**Exercise brief:**
Please output exactly the lines of the material from the first through the line containing "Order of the", and nothing more.

*** Input for this task Section Begins ***

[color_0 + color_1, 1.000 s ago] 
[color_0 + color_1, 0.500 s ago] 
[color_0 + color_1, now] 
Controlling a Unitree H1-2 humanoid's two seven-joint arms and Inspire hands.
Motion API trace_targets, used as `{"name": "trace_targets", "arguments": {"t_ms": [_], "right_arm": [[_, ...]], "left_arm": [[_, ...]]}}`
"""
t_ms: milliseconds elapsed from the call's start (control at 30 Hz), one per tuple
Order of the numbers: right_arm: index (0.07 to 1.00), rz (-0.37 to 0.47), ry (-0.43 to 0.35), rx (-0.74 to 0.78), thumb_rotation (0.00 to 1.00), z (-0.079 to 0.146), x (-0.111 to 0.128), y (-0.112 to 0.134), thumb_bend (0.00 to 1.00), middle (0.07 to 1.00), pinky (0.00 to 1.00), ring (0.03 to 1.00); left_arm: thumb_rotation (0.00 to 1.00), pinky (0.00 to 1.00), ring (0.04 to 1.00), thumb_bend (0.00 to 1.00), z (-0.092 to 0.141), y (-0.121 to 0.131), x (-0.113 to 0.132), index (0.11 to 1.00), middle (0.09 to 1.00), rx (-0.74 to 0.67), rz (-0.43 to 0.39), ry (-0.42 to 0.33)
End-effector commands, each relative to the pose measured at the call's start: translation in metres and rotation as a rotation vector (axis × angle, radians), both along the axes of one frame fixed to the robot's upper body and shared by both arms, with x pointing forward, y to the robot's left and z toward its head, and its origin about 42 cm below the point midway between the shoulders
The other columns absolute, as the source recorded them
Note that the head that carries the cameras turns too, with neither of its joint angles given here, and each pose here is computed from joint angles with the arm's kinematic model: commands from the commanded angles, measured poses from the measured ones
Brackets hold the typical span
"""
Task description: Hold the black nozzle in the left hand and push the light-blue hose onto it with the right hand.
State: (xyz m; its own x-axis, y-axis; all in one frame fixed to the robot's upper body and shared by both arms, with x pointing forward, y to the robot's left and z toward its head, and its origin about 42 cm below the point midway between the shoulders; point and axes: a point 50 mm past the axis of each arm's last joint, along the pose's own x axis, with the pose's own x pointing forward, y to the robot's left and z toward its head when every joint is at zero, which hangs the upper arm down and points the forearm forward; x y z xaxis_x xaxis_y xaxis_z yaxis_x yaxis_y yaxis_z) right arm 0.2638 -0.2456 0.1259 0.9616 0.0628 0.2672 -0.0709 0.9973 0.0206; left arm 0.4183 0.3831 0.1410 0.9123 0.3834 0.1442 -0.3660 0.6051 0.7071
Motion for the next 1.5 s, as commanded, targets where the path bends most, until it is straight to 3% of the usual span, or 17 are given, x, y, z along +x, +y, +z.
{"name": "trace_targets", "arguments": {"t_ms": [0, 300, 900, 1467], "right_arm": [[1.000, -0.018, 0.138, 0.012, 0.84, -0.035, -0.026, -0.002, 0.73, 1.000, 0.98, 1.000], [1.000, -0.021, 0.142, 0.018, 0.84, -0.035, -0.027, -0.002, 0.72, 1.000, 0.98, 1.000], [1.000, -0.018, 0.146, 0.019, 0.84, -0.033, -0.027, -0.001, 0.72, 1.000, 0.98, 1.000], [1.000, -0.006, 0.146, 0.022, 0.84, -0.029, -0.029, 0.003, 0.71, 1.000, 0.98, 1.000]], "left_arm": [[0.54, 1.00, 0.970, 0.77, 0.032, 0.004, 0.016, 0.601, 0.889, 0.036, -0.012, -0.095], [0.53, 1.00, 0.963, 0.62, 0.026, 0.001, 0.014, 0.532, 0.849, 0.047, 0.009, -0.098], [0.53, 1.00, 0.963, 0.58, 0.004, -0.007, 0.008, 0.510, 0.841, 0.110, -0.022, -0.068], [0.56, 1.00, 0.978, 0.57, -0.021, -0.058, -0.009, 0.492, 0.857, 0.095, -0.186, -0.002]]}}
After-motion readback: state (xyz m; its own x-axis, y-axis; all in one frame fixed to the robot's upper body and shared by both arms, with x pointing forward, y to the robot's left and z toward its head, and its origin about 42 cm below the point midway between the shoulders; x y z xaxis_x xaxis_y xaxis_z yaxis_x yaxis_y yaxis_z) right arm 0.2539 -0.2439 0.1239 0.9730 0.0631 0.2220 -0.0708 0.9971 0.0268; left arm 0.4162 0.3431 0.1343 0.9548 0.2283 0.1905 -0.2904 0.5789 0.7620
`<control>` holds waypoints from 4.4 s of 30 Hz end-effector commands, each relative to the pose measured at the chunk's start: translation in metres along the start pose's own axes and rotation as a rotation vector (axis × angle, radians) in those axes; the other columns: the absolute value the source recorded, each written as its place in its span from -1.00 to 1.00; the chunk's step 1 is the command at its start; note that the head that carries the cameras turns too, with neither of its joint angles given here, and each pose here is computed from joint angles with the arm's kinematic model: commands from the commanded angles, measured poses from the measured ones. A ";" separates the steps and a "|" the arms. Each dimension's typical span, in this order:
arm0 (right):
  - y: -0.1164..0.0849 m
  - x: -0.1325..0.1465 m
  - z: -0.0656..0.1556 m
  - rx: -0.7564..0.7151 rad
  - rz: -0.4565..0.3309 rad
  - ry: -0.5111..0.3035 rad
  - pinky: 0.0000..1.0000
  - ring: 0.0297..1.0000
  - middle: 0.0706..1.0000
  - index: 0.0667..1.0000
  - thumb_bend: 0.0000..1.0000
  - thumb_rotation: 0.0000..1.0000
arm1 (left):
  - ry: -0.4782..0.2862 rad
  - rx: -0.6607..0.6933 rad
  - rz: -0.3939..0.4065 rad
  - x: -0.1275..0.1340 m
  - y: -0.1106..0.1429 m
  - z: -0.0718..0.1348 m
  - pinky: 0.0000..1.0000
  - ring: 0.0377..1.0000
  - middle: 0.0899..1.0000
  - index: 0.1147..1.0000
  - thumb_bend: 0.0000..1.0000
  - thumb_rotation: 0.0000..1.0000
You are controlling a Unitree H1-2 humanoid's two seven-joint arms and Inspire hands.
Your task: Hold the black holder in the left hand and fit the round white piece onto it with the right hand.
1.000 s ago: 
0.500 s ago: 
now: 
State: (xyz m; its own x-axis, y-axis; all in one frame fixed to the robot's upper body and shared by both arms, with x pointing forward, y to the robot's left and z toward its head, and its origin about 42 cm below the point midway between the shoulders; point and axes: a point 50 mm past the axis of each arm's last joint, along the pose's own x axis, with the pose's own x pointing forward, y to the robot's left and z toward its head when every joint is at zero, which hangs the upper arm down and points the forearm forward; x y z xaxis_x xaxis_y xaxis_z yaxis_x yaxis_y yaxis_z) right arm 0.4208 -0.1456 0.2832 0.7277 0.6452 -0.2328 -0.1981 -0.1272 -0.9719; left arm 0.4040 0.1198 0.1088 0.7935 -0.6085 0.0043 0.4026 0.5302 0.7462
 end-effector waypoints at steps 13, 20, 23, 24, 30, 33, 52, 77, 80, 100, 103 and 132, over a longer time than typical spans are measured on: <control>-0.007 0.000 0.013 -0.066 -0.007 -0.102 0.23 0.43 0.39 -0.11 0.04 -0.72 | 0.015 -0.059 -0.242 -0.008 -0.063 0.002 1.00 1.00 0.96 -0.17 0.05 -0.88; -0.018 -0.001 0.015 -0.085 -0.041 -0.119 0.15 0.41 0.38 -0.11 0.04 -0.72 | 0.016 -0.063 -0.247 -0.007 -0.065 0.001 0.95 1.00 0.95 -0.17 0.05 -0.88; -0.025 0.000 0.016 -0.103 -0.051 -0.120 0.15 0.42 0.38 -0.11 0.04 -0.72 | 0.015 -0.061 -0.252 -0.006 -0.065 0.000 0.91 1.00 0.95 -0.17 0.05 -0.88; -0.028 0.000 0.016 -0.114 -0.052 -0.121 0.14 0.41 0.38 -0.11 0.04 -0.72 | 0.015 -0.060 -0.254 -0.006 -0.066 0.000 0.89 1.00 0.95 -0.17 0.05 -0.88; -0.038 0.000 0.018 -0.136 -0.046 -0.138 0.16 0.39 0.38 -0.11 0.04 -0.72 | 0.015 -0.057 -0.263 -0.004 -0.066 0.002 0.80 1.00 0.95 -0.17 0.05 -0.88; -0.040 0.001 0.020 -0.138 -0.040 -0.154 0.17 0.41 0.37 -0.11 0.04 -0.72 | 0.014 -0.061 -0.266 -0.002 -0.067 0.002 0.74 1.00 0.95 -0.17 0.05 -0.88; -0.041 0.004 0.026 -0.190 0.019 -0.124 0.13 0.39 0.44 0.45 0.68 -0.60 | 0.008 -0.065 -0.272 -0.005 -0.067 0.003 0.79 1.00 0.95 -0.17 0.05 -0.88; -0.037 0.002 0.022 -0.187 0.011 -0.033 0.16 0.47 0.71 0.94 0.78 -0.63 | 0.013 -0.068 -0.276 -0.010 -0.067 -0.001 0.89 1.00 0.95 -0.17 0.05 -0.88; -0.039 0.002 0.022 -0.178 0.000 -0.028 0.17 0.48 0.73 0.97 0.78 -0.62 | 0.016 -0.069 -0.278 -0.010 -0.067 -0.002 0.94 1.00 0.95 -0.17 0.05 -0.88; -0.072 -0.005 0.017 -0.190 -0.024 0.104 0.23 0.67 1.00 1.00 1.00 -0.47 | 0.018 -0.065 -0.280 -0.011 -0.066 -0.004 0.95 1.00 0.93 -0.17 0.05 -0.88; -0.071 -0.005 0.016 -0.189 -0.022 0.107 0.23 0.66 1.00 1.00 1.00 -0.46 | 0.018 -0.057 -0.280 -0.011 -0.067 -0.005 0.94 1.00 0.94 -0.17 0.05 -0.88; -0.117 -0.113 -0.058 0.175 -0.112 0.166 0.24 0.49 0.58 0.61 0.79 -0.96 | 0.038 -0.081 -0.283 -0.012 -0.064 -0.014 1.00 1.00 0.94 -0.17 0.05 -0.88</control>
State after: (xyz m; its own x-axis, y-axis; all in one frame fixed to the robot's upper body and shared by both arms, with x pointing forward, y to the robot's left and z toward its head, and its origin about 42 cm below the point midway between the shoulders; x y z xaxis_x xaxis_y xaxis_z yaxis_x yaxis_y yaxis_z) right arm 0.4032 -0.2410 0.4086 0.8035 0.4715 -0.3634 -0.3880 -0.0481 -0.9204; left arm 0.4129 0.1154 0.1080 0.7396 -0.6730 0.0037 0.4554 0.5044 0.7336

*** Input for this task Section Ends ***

**Task result:**
[color_0 + color_1, 1.000 s ago] 
[color_0 + color_1, 0.500 s ago] 
[color_0 + color_1, now] 
Controlling a Unitree H1-2 humanoid's two seven-joint arms and Inspire hands.
Motion API trace_targets, used as `{"name": "trace_targets", "arguments": {"t_ms": [_], "right_arm": [[_, ...]], "left_arm": [[_, ...]]}}`
"""
t_ms: milliseconds elapsed from the call's start (control at 30 Hz), one per tuple
Order of the numbers: right_arm: index (0.07 to 1.00), rz (-0.37 to 0.47), ry (-0.43 to 0.35), rx (-0.74 to 0.78), thumb_rotation (0.00 to 1.00), z (-0.079 to 0.146), x (-0.111 to 0.128), y (-0.112 to 0.134), thumb_bend (0.00 to 1.00), middle (0.07 to 1.00), pinky (0.00 to 1.00), ring (0.03 to 1.00); left_arm: thumb_rotation (0.00 to 1.00), pinky (0.00 to 1.00), ring (0.04 to 1.00), thumb_bend (0.00 to 1.00), z (-0.092 to 0.141), y (-0.121 to 0.131), x (-0.113 to 0.132), index (0.11 to 1.00), middle (0.09 to 1.00), rx (-0.74 to 0.67), rz (-0.43 to 0.39), ry (-0.42 to 0.33)

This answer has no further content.